In Law, at Least, Size Does Matter
Latham & Watkins has breached a milestone of sorts, becoming the first law firm to report gross annual revenue of more than $2 billion.
Others are likely to follow, even if the total market for legal services grows slower than it has in the past, because a handful of megafirms are slowly squeezing smaller rivals out of the corporate market, a consultant says.
Being the first to top the $2 billion bar is not as novel as, say, breaking the sound barrier, but it's nevertheless a big deal. Just 11 firms belong to the "billion dollar club," with gross annual revenue of $1 billion or more, as ranked by The American Lawyer magazine's annual AmLaw 100 List (subscription required).
Skadden, Arps, Slate, Meagher & Flom was the first to break the $1 billion mark, pulling in $1.25 billion in 1999, according to the AmLaw 100 list. The billionaire barristers' club has been growing ever since. Seven firms qualified for membership in 2005, according to The American Lawyer.
So what to make of this club? Concentration — and perhaps consolidation.
"Those dozen firms are growing their market share at about half a percent a year, so they are gradually dominating the market for legal services among major corporations worldwide," says Peter Zeughauser, law-firm consultant in Newport Beach, California.

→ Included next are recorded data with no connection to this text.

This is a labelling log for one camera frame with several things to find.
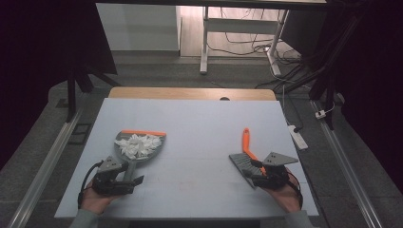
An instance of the wooden table edge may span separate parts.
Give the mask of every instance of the wooden table edge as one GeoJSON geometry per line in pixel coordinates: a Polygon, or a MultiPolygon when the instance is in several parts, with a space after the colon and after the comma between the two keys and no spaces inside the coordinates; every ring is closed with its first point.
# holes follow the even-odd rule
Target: wooden table edge
{"type": "Polygon", "coordinates": [[[116,86],[110,90],[108,98],[275,101],[276,95],[270,89],[116,86]]]}

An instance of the metal rail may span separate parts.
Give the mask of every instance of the metal rail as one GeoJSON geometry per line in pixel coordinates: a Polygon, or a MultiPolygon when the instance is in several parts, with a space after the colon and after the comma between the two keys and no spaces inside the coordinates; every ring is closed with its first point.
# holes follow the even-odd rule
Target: metal rail
{"type": "Polygon", "coordinates": [[[74,130],[75,125],[77,124],[83,113],[83,103],[86,101],[86,98],[86,94],[83,94],[79,97],[78,111],[69,123],[65,123],[63,125],[62,130],[53,143],[53,146],[50,148],[47,157],[45,158],[44,162],[39,168],[38,173],[30,184],[27,193],[24,195],[24,198],[21,200],[20,205],[15,211],[14,216],[12,217],[8,225],[9,228],[25,227],[25,225],[27,224],[32,211],[35,208],[36,203],[38,202],[38,199],[41,197],[42,192],[44,191],[45,186],[48,183],[48,180],[54,170],[54,167],[56,166],[56,163],[59,161],[60,155],[65,149],[71,132],[74,130]]]}
{"type": "MultiPolygon", "coordinates": [[[[311,105],[315,112],[319,111],[318,105],[314,101],[311,101],[311,105]]],[[[357,200],[361,213],[364,219],[367,221],[368,227],[382,228],[383,226],[379,219],[379,216],[375,211],[364,187],[359,181],[352,165],[350,164],[350,161],[346,156],[346,153],[344,152],[344,149],[340,141],[338,140],[335,131],[331,130],[329,128],[329,125],[322,120],[320,120],[320,124],[330,146],[332,147],[333,152],[335,153],[338,165],[340,166],[341,171],[343,172],[344,177],[350,185],[350,189],[352,190],[353,195],[357,200]]]]}

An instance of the white desk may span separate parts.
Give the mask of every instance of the white desk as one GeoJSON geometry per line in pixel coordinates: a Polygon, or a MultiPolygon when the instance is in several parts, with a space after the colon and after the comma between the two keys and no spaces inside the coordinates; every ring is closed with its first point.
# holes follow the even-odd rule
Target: white desk
{"type": "MultiPolygon", "coordinates": [[[[145,175],[143,184],[132,195],[113,201],[104,217],[283,216],[274,200],[262,190],[252,189],[228,158],[229,154],[241,153],[244,127],[250,128],[250,148],[259,159],[271,151],[297,158],[279,102],[105,99],[55,217],[75,217],[77,194],[87,170],[114,155],[114,139],[127,128],[164,131],[167,136],[161,153],[136,169],[136,177],[145,175]]],[[[301,183],[303,209],[317,216],[300,163],[286,166],[301,183]]]]}

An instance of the table leg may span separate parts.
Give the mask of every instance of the table leg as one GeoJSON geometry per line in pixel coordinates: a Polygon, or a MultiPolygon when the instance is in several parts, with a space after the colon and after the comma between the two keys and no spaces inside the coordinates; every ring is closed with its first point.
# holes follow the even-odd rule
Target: table leg
{"type": "Polygon", "coordinates": [[[208,33],[208,7],[203,7],[203,36],[201,47],[201,74],[207,73],[207,33],[208,33]]]}
{"type": "Polygon", "coordinates": [[[266,52],[266,55],[267,55],[267,58],[269,59],[270,66],[273,70],[274,76],[281,76],[281,72],[279,71],[278,64],[277,64],[276,57],[275,57],[275,51],[276,51],[276,46],[278,43],[279,36],[281,35],[281,31],[284,26],[284,21],[285,21],[285,17],[287,16],[287,13],[288,13],[288,10],[286,10],[282,14],[281,19],[278,22],[278,27],[277,27],[275,36],[273,38],[272,46],[270,46],[270,48],[266,52]]]}

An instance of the gray floor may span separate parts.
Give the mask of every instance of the gray floor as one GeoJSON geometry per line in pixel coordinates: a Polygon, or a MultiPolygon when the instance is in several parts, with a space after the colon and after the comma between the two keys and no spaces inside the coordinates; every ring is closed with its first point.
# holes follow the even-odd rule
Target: gray floor
{"type": "MultiPolygon", "coordinates": [[[[124,86],[180,86],[180,87],[228,87],[254,88],[257,84],[273,80],[267,60],[212,59],[208,74],[199,74],[199,60],[179,57],[115,56],[119,76],[111,76],[124,86]]],[[[87,96],[78,131],[90,129],[96,119],[103,98],[110,85],[91,77],[94,90],[87,96]]],[[[315,118],[314,110],[307,96],[308,88],[295,90],[284,97],[284,113],[295,125],[303,122],[301,134],[309,145],[307,151],[298,152],[320,213],[311,218],[319,227],[368,227],[357,205],[349,184],[335,159],[326,137],[315,118]]],[[[281,94],[278,100],[283,101],[281,94]]],[[[7,165],[0,172],[0,227],[5,227],[24,197],[44,158],[61,130],[67,117],[63,100],[67,98],[67,85],[62,83],[49,92],[49,101],[43,114],[21,143],[7,165]]],[[[334,110],[335,133],[338,135],[350,162],[355,168],[383,227],[403,227],[401,210],[403,197],[396,189],[371,150],[356,135],[340,113],[341,103],[334,110]]],[[[48,185],[36,204],[27,227],[68,227],[70,220],[56,219],[54,213],[68,185],[75,165],[84,149],[86,134],[69,138],[48,185]]],[[[103,219],[100,227],[135,227],[135,223],[103,219]]],[[[154,227],[169,226],[167,223],[154,227]]],[[[137,224],[137,227],[150,225],[137,224]]],[[[281,218],[267,219],[260,227],[286,227],[281,218]]]]}

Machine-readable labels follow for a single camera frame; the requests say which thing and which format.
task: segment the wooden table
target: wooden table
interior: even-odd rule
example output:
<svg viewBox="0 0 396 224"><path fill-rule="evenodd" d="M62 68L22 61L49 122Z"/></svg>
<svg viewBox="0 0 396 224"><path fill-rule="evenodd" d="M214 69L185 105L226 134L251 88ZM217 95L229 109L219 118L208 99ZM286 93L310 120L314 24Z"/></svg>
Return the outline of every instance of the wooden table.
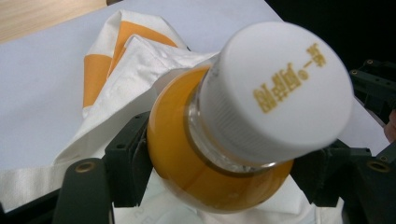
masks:
<svg viewBox="0 0 396 224"><path fill-rule="evenodd" d="M0 44L106 6L106 0L0 0Z"/></svg>

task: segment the plastic bottle
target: plastic bottle
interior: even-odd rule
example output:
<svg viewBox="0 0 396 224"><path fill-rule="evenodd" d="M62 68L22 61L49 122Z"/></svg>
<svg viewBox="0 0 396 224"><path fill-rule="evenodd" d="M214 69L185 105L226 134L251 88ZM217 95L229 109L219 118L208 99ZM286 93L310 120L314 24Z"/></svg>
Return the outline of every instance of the plastic bottle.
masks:
<svg viewBox="0 0 396 224"><path fill-rule="evenodd" d="M333 142L353 93L340 59L317 36L285 22L234 35L210 67L163 90L148 121L148 151L179 199L214 213L271 197L292 160Z"/></svg>

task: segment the orange juice
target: orange juice
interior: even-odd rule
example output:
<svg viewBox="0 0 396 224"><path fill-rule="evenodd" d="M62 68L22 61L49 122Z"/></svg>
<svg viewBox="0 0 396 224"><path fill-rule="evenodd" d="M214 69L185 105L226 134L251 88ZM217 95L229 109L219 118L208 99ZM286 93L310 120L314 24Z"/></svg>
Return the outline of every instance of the orange juice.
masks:
<svg viewBox="0 0 396 224"><path fill-rule="evenodd" d="M271 197L292 161L247 173L219 168L193 143L187 124L191 97L208 67L173 80L160 94L148 122L148 151L159 176L179 199L199 209L231 213Z"/></svg>

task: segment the bottle label
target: bottle label
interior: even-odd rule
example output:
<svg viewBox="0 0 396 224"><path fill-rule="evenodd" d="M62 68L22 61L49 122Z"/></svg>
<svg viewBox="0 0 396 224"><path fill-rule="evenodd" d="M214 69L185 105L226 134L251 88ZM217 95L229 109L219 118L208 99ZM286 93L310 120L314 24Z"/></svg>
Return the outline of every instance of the bottle label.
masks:
<svg viewBox="0 0 396 224"><path fill-rule="evenodd" d="M272 75L271 88L266 83L262 83L258 89L253 90L253 96L264 114L275 109L278 104L288 98L289 94L309 79L307 70L310 66L315 64L317 67L323 67L326 64L326 58L321 54L317 43L311 45L306 52L310 55L310 60L304 64L303 68L295 69L293 63L290 62L286 69L280 69Z"/></svg>

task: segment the white bottle cap
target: white bottle cap
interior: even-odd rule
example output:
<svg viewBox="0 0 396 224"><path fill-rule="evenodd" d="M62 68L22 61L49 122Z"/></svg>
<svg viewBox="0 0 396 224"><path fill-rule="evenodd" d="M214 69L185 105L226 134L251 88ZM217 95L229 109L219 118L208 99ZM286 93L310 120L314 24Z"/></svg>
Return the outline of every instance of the white bottle cap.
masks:
<svg viewBox="0 0 396 224"><path fill-rule="evenodd" d="M199 109L231 159L291 160L332 143L352 111L349 75L316 35L285 22L238 32L206 74Z"/></svg>

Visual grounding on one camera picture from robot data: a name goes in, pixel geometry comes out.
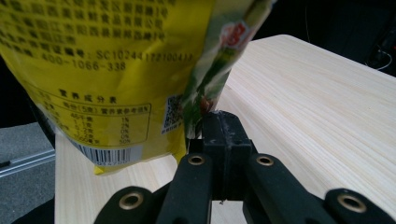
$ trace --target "metal screw hole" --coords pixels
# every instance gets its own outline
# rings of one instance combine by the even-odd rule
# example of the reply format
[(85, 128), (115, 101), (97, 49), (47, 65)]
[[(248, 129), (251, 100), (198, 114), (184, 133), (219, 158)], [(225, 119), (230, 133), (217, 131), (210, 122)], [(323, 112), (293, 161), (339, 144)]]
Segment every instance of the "metal screw hole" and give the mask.
[(205, 159), (201, 156), (191, 156), (189, 157), (189, 163), (191, 165), (201, 165), (204, 164)]
[(125, 194), (119, 202), (120, 208), (131, 210), (138, 207), (143, 202), (143, 194), (137, 191)]
[(367, 210), (366, 205), (352, 195), (341, 194), (337, 197), (337, 201), (346, 209), (356, 213), (364, 213)]
[(266, 157), (266, 156), (260, 156), (256, 160), (259, 164), (264, 165), (264, 166), (272, 166), (274, 165), (274, 161), (271, 160), (271, 158)]

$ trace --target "yellow snack bag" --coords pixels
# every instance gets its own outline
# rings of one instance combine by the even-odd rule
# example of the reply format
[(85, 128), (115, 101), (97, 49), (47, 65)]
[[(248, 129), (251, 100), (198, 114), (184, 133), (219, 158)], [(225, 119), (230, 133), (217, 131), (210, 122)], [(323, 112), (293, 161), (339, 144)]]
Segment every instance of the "yellow snack bag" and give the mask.
[(201, 105), (219, 98), (270, 6), (0, 0), (0, 53), (35, 104), (102, 174), (168, 153), (184, 156), (182, 106), (194, 137)]

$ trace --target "black mechanical arm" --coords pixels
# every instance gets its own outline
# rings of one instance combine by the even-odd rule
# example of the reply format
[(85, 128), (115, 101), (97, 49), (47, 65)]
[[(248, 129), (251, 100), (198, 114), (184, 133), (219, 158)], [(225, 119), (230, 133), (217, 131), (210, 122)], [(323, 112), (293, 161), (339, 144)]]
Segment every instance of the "black mechanical arm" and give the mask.
[(257, 152), (231, 113), (205, 116), (202, 136), (190, 140), (170, 183), (153, 193), (121, 189), (95, 223), (210, 223), (212, 201), (225, 200), (244, 202), (247, 223), (396, 223), (350, 189), (332, 189), (324, 200), (310, 194), (280, 160)]

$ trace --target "wood grain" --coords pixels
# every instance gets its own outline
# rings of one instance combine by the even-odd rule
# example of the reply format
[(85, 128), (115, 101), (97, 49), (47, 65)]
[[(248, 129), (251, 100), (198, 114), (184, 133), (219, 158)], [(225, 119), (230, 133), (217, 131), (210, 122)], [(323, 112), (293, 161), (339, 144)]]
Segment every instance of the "wood grain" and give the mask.
[[(218, 109), (237, 115), (258, 150), (310, 192), (354, 189), (396, 218), (395, 96), (396, 78), (279, 35), (249, 44)], [(93, 223), (117, 190), (154, 191), (177, 168), (167, 156), (96, 176), (61, 134), (56, 144), (56, 223)], [(212, 223), (244, 223), (241, 207), (214, 203)]]

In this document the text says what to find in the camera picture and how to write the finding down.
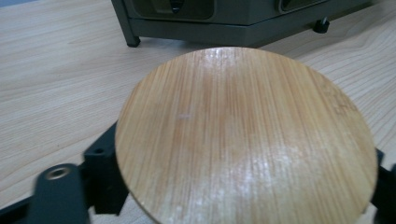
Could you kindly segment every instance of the round wooden board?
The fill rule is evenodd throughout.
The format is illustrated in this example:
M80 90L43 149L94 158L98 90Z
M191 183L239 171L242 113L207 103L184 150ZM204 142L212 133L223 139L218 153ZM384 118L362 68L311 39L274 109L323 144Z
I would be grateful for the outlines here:
M348 97L258 49L199 50L154 69L121 111L116 150L161 223L354 223L377 170Z

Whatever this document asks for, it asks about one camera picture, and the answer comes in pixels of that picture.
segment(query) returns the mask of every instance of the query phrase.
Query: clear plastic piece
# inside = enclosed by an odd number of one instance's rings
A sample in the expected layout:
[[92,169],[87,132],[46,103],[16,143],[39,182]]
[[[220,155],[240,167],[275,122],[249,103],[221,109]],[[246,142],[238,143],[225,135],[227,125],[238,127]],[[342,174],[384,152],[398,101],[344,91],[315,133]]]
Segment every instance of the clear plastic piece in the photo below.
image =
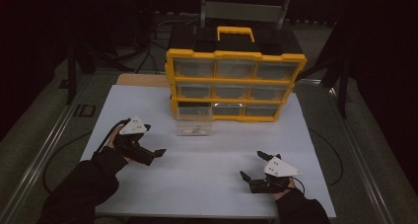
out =
[[176,130],[179,136],[209,136],[212,134],[210,107],[179,107]]

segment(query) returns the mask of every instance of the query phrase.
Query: dark background
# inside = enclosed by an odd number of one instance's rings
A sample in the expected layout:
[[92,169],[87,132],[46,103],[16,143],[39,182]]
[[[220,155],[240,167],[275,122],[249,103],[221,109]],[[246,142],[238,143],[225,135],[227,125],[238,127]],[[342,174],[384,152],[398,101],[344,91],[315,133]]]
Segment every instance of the dark background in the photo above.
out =
[[[0,139],[54,77],[69,40],[114,53],[152,26],[138,13],[199,13],[200,0],[1,0]],[[216,0],[278,4],[282,0]],[[321,58],[344,52],[398,163],[418,190],[418,0],[291,0],[290,23],[334,27]]]

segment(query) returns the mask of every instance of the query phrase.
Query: metal frame
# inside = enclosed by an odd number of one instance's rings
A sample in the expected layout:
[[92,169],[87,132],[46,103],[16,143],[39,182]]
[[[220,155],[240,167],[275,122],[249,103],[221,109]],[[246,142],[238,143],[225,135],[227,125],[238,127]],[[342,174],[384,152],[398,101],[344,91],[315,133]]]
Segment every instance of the metal frame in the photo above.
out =
[[[311,80],[311,79],[301,79],[296,83],[297,85],[308,85],[314,87],[321,87],[320,80]],[[374,178],[372,172],[369,169],[369,165],[366,162],[365,157],[360,149],[359,144],[351,130],[350,125],[348,122],[343,118],[341,115],[339,108],[336,106],[338,103],[338,97],[333,88],[329,89],[328,93],[328,102],[332,107],[332,112],[334,113],[335,117],[337,118],[341,128],[346,135],[348,141],[348,148],[351,152],[351,155],[354,160],[354,164],[359,172],[360,178],[365,186],[365,190],[369,196],[370,202],[379,218],[380,223],[383,224],[391,224],[394,223],[392,214],[390,213],[386,203],[383,199],[383,194],[381,189],[379,188],[378,182]]]
[[50,131],[39,152],[32,160],[31,164],[28,166],[12,196],[9,198],[7,204],[1,211],[0,223],[13,223],[14,218],[16,215],[18,215],[30,192],[32,191],[37,178],[42,173],[47,160],[52,156],[55,146],[57,145],[62,133],[64,132],[64,129],[67,126],[67,123],[75,111],[81,94],[90,84],[92,78],[93,76],[90,75],[83,76],[78,87],[79,93],[76,94],[76,92],[74,92],[74,101],[72,100],[72,104],[66,106],[64,111],[61,113],[59,119],[56,121],[54,127]]
[[272,22],[276,23],[277,29],[281,29],[285,21],[289,3],[290,0],[284,0],[282,6],[272,6],[201,0],[200,27],[205,27],[206,18],[217,18]]

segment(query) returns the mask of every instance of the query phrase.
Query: black sleeve
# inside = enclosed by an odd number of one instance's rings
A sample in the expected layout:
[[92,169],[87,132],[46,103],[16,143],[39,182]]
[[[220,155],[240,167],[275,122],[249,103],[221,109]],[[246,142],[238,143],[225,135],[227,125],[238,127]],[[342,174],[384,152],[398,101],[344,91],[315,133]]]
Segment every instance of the black sleeve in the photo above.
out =
[[293,189],[276,200],[280,224],[325,224],[330,223],[322,205],[316,199],[306,199]]
[[37,224],[94,223],[95,207],[118,189],[116,173],[126,160],[109,147],[77,167],[49,195]]

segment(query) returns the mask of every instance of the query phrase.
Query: organizer drawer
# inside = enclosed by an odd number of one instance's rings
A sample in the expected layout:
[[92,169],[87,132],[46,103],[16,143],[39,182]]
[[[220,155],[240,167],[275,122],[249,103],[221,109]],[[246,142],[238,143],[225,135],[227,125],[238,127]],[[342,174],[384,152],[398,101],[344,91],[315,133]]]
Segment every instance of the organizer drawer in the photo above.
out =
[[250,97],[254,100],[282,100],[287,89],[284,85],[252,85]]
[[217,104],[212,105],[213,115],[241,115],[244,104]]
[[179,98],[210,98],[212,95],[211,83],[177,83],[175,86]]
[[220,78],[251,78],[255,61],[242,59],[218,59],[216,76]]
[[175,76],[213,77],[213,68],[215,65],[215,60],[213,59],[174,58],[173,62]]
[[267,80],[290,80],[298,66],[298,62],[259,62],[255,77]]
[[215,98],[245,99],[248,93],[248,84],[215,84]]
[[176,133],[180,136],[208,136],[212,133],[212,109],[210,104],[178,104]]
[[248,104],[245,115],[247,116],[274,116],[279,109],[276,104]]

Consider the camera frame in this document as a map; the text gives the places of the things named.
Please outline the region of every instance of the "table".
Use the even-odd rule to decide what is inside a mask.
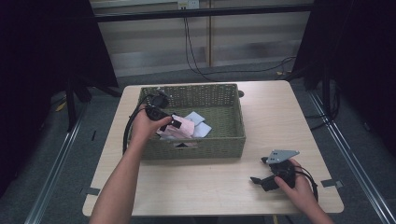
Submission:
[[[344,205],[336,187],[323,188],[331,179],[318,146],[304,119],[289,82],[235,82],[247,140],[241,158],[141,161],[132,216],[254,216],[295,214],[282,190],[265,192],[251,176],[272,173],[261,157],[273,149],[299,150],[295,156],[318,184],[319,203],[327,213]],[[91,184],[101,189],[121,158],[125,125],[143,86],[125,88]],[[87,195],[83,214],[90,216],[98,196]]]

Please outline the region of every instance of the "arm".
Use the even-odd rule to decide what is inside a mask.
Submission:
[[[290,160],[295,166],[301,166],[297,161]],[[276,176],[275,182],[288,195],[291,202],[300,209],[309,220],[320,224],[333,224],[332,219],[323,211],[312,193],[308,180],[303,175],[296,175],[295,187],[291,189],[282,178]]]
[[[144,147],[156,130],[170,121],[170,117],[152,121],[144,110],[137,114],[131,142],[103,187],[93,208],[90,223],[129,223]]]

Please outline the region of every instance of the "electrical wire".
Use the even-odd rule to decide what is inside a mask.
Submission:
[[[132,113],[132,115],[128,119],[128,122],[127,122],[126,127],[125,127],[125,131],[124,131],[124,136],[122,138],[122,155],[125,153],[126,148],[128,147],[127,146],[128,145],[128,137],[129,137],[129,131],[131,130],[131,127],[132,127],[132,122],[134,122],[134,119],[136,118],[137,114],[141,110],[146,109],[146,108],[139,109],[139,107],[143,104],[143,102],[145,102],[145,100],[148,97],[153,97],[153,95],[152,94],[148,94],[142,100],[140,100],[140,102],[137,104],[136,108],[134,109],[134,113]]]
[[[285,218],[288,220],[289,224],[294,224],[294,222],[291,220],[289,216],[285,216]]]
[[[300,172],[300,171],[295,171],[296,174],[303,175],[306,178],[308,178],[308,180],[311,182],[311,186],[312,186],[312,190],[313,190],[315,199],[318,201],[318,185],[317,185],[317,183],[315,183],[314,177],[312,177],[312,175],[304,167],[302,167],[302,166],[294,166],[294,167],[300,168],[304,172],[306,172],[306,173],[304,173],[304,172]]]
[[[335,118],[338,115],[339,109],[340,109],[340,104],[341,104],[341,98],[340,98],[340,88],[338,86],[335,87],[335,93],[332,98],[332,113],[330,115],[326,114],[320,114],[320,115],[310,115],[310,116],[305,116],[307,119],[323,119],[325,117],[330,117],[330,120],[335,120]],[[327,125],[329,121],[323,121],[319,125],[310,128],[311,131],[314,131],[316,129],[319,129],[325,125]]]
[[[259,73],[259,72],[266,72],[266,71],[271,71],[274,70],[278,67],[282,67],[283,73],[284,73],[284,64],[285,63],[289,63],[291,62],[291,59],[295,58],[295,56],[292,57],[288,57],[282,60],[282,62],[276,66],[270,67],[270,68],[265,68],[265,69],[260,69],[260,70],[232,70],[232,71],[218,71],[218,72],[208,72],[208,73],[204,73],[201,72],[201,70],[199,69],[199,67],[197,66],[196,60],[195,60],[195,56],[192,50],[192,43],[191,43],[191,36],[190,36],[190,26],[189,26],[189,22],[187,20],[187,18],[184,18],[184,29],[185,29],[185,38],[186,38],[186,58],[187,58],[187,64],[189,65],[190,70],[198,75],[201,75],[203,78],[205,78],[206,80],[209,81],[213,81],[213,82],[219,82],[218,80],[214,80],[212,78],[206,77],[209,75],[215,75],[215,74],[226,74],[226,73]],[[189,60],[189,53],[188,53],[188,45],[190,45],[190,50],[191,50],[191,57],[192,60],[194,62],[195,65],[195,69],[192,68],[191,64],[190,64],[190,60]]]
[[[265,217],[262,216],[262,223],[265,224]]]
[[[278,220],[277,220],[277,216],[273,215],[273,220],[274,220],[274,224],[279,224]]]

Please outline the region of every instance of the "metal rail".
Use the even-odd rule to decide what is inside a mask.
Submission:
[[[138,13],[108,13],[108,14],[96,14],[93,17],[61,18],[53,22],[81,23],[81,22],[110,22],[110,21],[142,21],[142,20],[158,20],[158,19],[174,19],[174,18],[190,18],[190,17],[303,12],[303,11],[312,11],[313,9],[326,9],[329,7],[339,7],[339,5],[299,4],[299,5],[284,5],[284,6],[267,6],[267,7],[221,7],[221,8],[189,9],[189,10],[138,12]]]
[[[325,114],[325,111],[323,109],[323,103],[320,101],[318,94],[311,91],[309,95],[319,114]],[[363,189],[364,193],[366,194],[368,200],[372,204],[382,223],[396,223],[396,219],[392,214],[392,211],[390,210],[387,202],[378,191],[370,177],[364,171],[361,163],[359,162],[358,158],[356,158],[351,147],[347,143],[347,140],[341,134],[335,122],[329,120],[329,118],[327,117],[323,117],[323,122],[327,124],[327,128],[332,135],[332,138],[334,139],[335,143],[343,154],[346,163],[349,165],[349,168],[361,185],[361,188]]]
[[[74,140],[76,139],[76,136],[78,134],[78,130],[81,125],[81,119],[85,114],[86,108],[87,104],[84,104],[78,116],[76,125],[71,132],[67,133],[66,138],[64,139],[64,144],[62,145],[58,157],[56,158],[55,163],[53,163],[52,168],[49,172],[46,183],[44,184],[43,188],[40,191],[40,194],[35,200],[35,204],[30,210],[30,213],[25,220],[25,224],[40,223],[41,218],[44,216],[44,212],[47,208],[48,203],[50,202],[50,197],[55,190],[56,182],[58,181],[59,175],[61,174],[61,171],[64,167],[67,155],[70,151],[71,146],[73,146]]]

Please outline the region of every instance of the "hand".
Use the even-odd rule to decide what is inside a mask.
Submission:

Bottom line: Size matters. "The bigger firms get," says Zeughauser, "they capture a disproportionately large percentage of the market."
For all of the carping we hear from corporate counsel about the big fees charged by big firms, they vote for the large firms by giving them so much business. Corporations have decided "that there is great advantage to breadth and depth, that's what their purchasing patterns indicate," says Zeughauser.
Expect more law firm mergers and consolidations, Zeughauser adds. In September, for example, partners at Dewey Ballantine and LeBoeuf, Lamb, Greene & MacRae approved a merger of the two firms. The combined firm is knocking on the door of the billion-dollar club, according to the 2006 AmLaw 100 figures published last May: Dewey, ranked 62 with $408.5 in 2006 revenues, and LeBoeuf, ranked 45 with $513.5 revenues for 2006. Perhaps Dewey & LeBoeuf, as it is now called, be inducted as a new member when the magazine publishes its new list in May.
Dewey combined with LeBoeuf after merger discussions with Orrick, Herrington & Sutcliffe collapsed. Orrick. of San Francisco, also had very good year in 2007, posting $894 in gross revenues, a 16 percent increase from the previous year.
Still, Ralph Baxter Jr., Orrick's chairman, says that with few exceptions — among them Wachtell, Lipton, Rosen & Katz, which tops AmLaw's profits-per-partner list each year despite its small size — many firms will be face a "fundamental" and "at some point truly irresistible" move toward consolidation that has taken on "a life of its own."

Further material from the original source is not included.